It’s time for another fantasy poem, and this one just might psych you out. Oh, the first verse sounds all pretty and sentimental, but what is lurking in the woods?
Deep in the wood’s recesses cool
I see the fairy dancers glide,
In cloth of gold, in gown of green,
My lord and lady side by side.
But who has hung from leaf to leaf,
From flower to flower, a silken twine –
A cloud of grey that holds the dew
In globes of clear enchanted wine?
Or stretches far from branch to branch,
From thorn to thorn, in diamond rain,
Who caught the cup of crystal pure
And hung so fair the shining chain?
‘Tis death, the spider, in his net,
Who lures the dancers as they glide,
In cloth of gold, in gown of green,
My lord and lady side by side.
The poet, Dora Sigerson Shorter (Irish, 1866-1918), was active in the Irish Literary Revival, and her poetry is heavy on the usual themes of the movement: Irish mythology and folklore, tragic romanticism, ghosts, broken hearts, angels and demons, and smatterings of Irish words and phrases.
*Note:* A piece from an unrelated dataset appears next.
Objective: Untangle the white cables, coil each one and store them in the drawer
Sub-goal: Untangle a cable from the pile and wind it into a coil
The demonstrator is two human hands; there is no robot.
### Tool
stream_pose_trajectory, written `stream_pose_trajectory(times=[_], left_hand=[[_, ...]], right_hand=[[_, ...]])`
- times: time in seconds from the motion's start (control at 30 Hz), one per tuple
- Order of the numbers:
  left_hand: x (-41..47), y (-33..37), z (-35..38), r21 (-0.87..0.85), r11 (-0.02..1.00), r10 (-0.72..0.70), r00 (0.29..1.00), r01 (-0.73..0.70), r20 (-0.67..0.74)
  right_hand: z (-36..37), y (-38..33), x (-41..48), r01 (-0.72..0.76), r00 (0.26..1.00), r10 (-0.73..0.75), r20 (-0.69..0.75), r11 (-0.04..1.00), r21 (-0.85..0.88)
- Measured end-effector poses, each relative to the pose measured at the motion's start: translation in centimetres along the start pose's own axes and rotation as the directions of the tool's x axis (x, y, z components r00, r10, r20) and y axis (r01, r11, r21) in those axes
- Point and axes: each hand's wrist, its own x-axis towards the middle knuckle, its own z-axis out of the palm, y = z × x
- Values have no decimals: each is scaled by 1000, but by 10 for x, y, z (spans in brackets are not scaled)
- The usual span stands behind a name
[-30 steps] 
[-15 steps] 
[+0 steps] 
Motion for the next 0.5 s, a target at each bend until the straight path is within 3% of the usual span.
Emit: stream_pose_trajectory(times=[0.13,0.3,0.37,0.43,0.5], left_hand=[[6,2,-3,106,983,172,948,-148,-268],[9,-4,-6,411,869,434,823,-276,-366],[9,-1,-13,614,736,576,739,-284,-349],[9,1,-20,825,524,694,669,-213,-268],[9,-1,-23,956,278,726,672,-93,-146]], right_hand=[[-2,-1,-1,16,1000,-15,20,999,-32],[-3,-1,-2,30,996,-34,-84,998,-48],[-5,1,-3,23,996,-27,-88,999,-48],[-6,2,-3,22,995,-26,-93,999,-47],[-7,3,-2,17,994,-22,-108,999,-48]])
If I sound a little condescending it’s because I think her poetry is distinctly second-rate when compared with, for example, Yeats. But to give her her due, I was amused by the twist in this poem, and any modern cynic should be satisfied by the image of pretty, gliding fairies being caught and devoured by devious spiders.
[Picture: Red Cross poster, lithograph by Basilio Cascella, c 1920 (Image from Wellcome Images).]
Poem from The Story and Song of Black Roderick, 1906.